### BRIEF:
After removing every image, reproduce the data exactly as it appears.

### THE DATA:
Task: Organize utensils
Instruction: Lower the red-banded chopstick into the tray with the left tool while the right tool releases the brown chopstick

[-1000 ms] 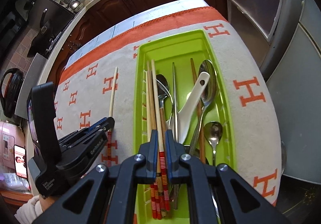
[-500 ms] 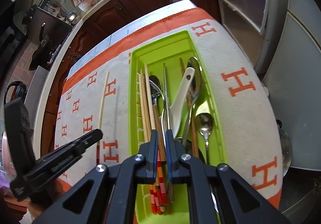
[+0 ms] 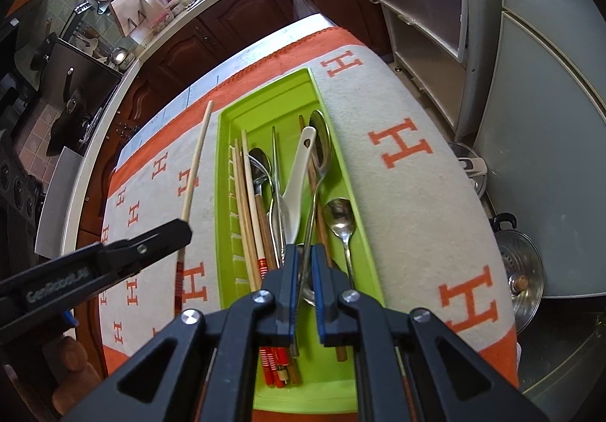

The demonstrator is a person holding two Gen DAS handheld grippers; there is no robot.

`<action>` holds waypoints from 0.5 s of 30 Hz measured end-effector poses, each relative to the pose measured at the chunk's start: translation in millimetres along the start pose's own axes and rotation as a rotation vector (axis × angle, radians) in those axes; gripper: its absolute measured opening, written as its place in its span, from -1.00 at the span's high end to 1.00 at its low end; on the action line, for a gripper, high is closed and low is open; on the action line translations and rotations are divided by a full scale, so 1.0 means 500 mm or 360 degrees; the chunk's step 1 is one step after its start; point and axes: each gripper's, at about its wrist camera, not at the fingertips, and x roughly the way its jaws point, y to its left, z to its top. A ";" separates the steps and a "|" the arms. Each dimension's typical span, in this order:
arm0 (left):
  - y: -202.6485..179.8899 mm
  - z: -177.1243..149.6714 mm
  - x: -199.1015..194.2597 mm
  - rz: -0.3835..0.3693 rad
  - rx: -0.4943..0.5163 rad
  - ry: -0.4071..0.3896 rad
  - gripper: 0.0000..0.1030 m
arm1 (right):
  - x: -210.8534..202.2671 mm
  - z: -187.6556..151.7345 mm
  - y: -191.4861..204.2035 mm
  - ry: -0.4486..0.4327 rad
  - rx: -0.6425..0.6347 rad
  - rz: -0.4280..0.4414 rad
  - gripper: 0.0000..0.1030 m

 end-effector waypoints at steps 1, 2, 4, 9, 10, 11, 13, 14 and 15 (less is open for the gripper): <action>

### RESPONSE AREA:
Task: Organize utensils
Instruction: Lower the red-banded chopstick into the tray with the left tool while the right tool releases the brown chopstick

[-1000 ms] 
[-500 ms] 
[+0 ms] 

The demonstrator is a person holding two Gen DAS handheld grippers; there is no robot.

`<action>` holds waypoints from 0.5 s of 30 Hz measured end-effector poses, each relative to the pose measured at the chunk's start: translation in millimetres along the start pose's own axes and rotation as a rotation vector (axis × angle, radians) in those axes; gripper: its absolute measured opening, written as its place in its span, from -1.00 at the span's high end to 1.00 at its low end; on the action line, for a gripper, high is closed and low is open; on the action line translations and rotations are divided by a full scale, so 1.0 means 500 mm or 360 degrees; the chunk's step 1 is one step after its start; point and axes: each gripper's, at about its wrist camera, not at the fingertips, and x roughly the way its jaws point, y to its left, z to its top. A ";" separates the steps and a "|" the arms. Each dimension's typical span, in this order:
arm0 (left):
  - y: -202.6485..179.8899 mm
  - z: -177.1243..149.6714 mm
  - x: -199.1015..194.2597 mm
  - rz: -0.3835..0.3693 rad
  - rx: -0.4943..0.5163 rad
  - ry: -0.4071..0.3896 rad
  - gripper: 0.0000..0.1030 m
arm1 (right):
  - x: -210.8534..202.2671 mm
  - z: -187.6556..151.7345 mm
  - y: -191.4861..204.2035 mm
  - ry: -0.4486..0.4327 rad
  - rx: -0.6425..0.6347 rad
  - rz: -0.4280..0.4414 rad
  - gripper: 0.0000..0.1030 m

 end-effector waypoints at steps 1, 2, 4, 9, 10, 11, 13, 14 and 15 (less is open for the gripper): <action>

The exercise is done; no more work remains.